Assignment: Go through the records below and show every line with the string "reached".

Data extract:
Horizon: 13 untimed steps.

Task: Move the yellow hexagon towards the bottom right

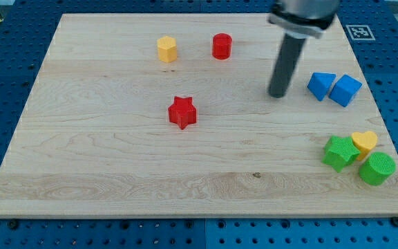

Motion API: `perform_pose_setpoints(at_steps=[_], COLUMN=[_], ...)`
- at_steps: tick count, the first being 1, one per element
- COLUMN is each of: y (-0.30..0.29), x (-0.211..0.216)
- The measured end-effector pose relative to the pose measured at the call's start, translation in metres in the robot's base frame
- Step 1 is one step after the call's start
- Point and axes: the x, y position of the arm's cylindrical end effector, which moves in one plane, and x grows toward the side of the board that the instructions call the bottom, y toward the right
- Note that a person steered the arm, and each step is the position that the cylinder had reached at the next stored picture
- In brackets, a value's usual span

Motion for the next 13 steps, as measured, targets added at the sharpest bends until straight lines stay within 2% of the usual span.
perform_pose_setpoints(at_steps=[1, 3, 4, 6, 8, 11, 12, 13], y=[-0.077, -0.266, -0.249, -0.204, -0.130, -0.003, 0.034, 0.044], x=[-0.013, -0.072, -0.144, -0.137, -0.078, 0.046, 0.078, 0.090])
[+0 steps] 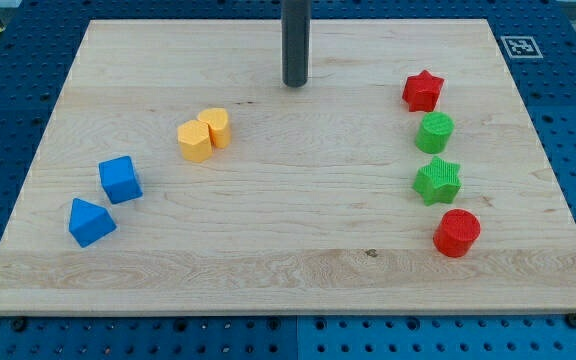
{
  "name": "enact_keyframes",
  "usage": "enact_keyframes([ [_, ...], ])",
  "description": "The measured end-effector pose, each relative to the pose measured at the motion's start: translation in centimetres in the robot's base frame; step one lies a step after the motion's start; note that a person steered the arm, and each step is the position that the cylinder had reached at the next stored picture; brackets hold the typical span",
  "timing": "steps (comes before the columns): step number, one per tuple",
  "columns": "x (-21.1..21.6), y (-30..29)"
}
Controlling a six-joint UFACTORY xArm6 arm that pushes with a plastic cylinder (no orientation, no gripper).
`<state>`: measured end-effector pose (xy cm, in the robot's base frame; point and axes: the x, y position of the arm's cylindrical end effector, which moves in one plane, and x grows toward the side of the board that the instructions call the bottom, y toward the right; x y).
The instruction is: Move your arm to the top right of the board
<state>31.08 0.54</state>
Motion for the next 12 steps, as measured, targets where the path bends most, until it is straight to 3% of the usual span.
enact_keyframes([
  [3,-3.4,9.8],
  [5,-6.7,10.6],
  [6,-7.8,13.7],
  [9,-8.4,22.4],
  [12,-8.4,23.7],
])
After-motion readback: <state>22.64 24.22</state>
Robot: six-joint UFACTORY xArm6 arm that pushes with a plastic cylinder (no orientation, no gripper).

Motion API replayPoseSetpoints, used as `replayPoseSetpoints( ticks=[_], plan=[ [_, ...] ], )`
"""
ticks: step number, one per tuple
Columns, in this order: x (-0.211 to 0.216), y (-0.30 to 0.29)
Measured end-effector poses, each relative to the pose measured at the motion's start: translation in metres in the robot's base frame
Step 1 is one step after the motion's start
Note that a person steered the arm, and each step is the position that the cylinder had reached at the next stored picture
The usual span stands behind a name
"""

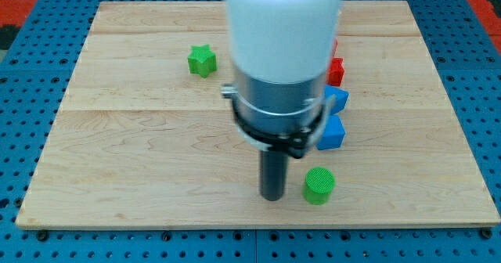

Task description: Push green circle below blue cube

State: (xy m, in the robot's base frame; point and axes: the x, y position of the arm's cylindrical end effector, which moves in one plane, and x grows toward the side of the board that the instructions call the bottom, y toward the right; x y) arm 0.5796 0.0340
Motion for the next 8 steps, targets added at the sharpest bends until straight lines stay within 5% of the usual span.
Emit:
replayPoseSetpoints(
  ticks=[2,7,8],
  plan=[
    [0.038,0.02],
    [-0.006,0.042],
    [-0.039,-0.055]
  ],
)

Answer to the exercise:
- Note that a person steered the arm, and each step is the position that the cylinder had reached at the next stored picture
  "description": "The measured end-effector pose, each relative to the pose measured at the motion's start: translation in centimetres in the robot's base frame; step one lies a step after the motion's start; note that a person steered the arm, and each step is the position that the cylinder had reached at the next stored picture; brackets hold the typical span",
Note that a person steered the arm, and each step is the position that the cylinder had reached at the next stored picture

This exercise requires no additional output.